On Wed, May 15, 2019 at 01:53:45PM -0500, Dale wrote:
> Nikos Chantziaras wrote:
> > […]
> > If your system is on, how is it going to replace vulnerable kernels
> > with patched ones?

> […]
>
> While I want to keep the bad CPU code from being used, they first have
> to get past other things.  My DSL modem has protections, my router adds
> yet another layer of it.  I use adblock, noscript and such on all my
> browsers as well.

I’m kinda on the same train of thought. All those vulnerabilities of recent
years are about data exfiltration through cross-process memory reads or
exploitation of caching mechanisms for instruction optimisations. The threat
scenario is mostly relevant for servers which run unverified processes of
any number of users which may be trying to attack other users’ processes.

On a personal computer, nowadays the most common point of entry for malware
is the browser (or a manipulated data file for any kind of parser bug such
as Adobe or M$ Office). And in the browser, the threat comes from active
elements, IOW, Ecma Script. I use uMatrix with strict defaults, scripts are
only enabled when actually needed. And opposed to often-heard street talk,
you can still use many corners of the Web without JS in many cases.
And of course I don’t blindly extract any ace archive that pretends to be a
rar.

Linux doesn’t “support” Windows crapware, and as long as you are careful
about where you get your programs from (i.e. package manager and other
trustworthy sources), you are reasonably safe, as opposed from Joe
Average-Windows-User who loads Adobe Reader and Google Chrome from
free-full-version-software.com instead of the developer’s official website
because he simply doesn’t know any better.

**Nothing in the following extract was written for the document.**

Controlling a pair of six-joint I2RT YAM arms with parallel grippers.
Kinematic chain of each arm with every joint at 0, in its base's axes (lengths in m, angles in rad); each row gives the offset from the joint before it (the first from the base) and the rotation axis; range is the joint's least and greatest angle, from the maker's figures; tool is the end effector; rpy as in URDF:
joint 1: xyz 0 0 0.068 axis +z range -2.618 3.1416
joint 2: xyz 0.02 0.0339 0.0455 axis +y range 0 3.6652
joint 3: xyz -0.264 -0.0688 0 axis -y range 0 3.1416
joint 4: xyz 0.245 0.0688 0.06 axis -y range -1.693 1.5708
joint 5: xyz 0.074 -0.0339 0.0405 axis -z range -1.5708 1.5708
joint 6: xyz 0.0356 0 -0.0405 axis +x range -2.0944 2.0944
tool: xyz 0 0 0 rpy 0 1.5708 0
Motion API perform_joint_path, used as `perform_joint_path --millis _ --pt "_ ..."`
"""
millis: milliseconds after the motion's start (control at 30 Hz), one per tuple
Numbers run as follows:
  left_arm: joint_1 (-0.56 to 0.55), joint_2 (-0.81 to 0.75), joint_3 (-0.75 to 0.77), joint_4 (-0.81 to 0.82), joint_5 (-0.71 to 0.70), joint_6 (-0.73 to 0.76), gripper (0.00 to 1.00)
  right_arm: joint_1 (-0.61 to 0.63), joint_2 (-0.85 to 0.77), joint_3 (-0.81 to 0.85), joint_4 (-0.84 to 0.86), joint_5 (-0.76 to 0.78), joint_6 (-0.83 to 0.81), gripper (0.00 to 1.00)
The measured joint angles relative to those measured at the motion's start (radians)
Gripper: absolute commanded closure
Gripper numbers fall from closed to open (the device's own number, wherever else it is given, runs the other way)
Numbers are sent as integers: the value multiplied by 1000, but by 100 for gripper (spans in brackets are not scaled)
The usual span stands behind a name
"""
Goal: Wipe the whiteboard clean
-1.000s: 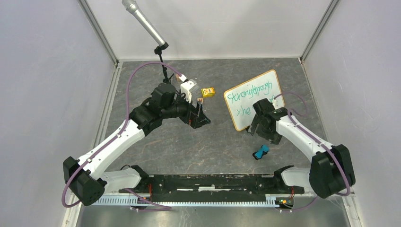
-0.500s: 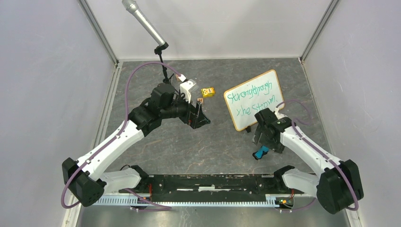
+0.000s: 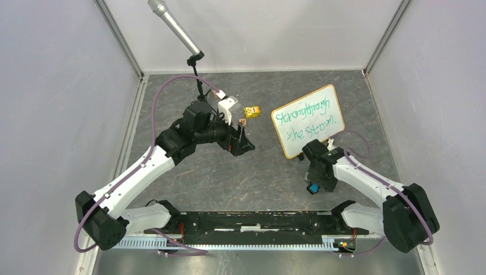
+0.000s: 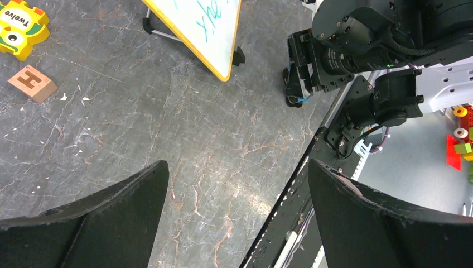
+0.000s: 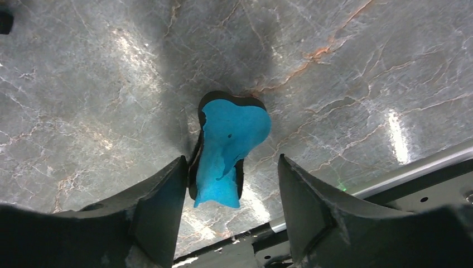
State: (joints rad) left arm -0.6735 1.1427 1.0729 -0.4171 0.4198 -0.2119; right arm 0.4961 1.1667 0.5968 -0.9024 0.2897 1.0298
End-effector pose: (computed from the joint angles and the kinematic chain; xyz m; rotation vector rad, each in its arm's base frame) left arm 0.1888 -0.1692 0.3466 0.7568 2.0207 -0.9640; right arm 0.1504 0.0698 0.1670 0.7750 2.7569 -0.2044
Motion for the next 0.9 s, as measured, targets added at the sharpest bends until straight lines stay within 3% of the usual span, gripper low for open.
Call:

So I might not be as safe as technically possible, but right now I’m grown
tired of following which fix incurs what performance penalty and don’t
really give a crap. I set mitigations=off to my cmdline and watch the Tech
media burn itself down in a spiral of hysteria. In the meantime I protect
myself by (hopefully) knowing what each of my actions does and by using
software that uses common sense and provides a small attack surface, for
example mutt and vim instead of HTML mail and a text editor based on an
entire browser engine.

At some point in the future, my stationary PC will require a hardware
refresh. At that point I will say goodbye to Intel. This is the only
language companies understand. They’ve been getting ahead by developing
features without due diligence and by cutting corners. And this is biting
them in their behind now all the way back.

-- 
Gruß | Greetings | Qapla’
Please do not share anything from, with or about me on any social network.

There is only one way to the lung and it must be tarred.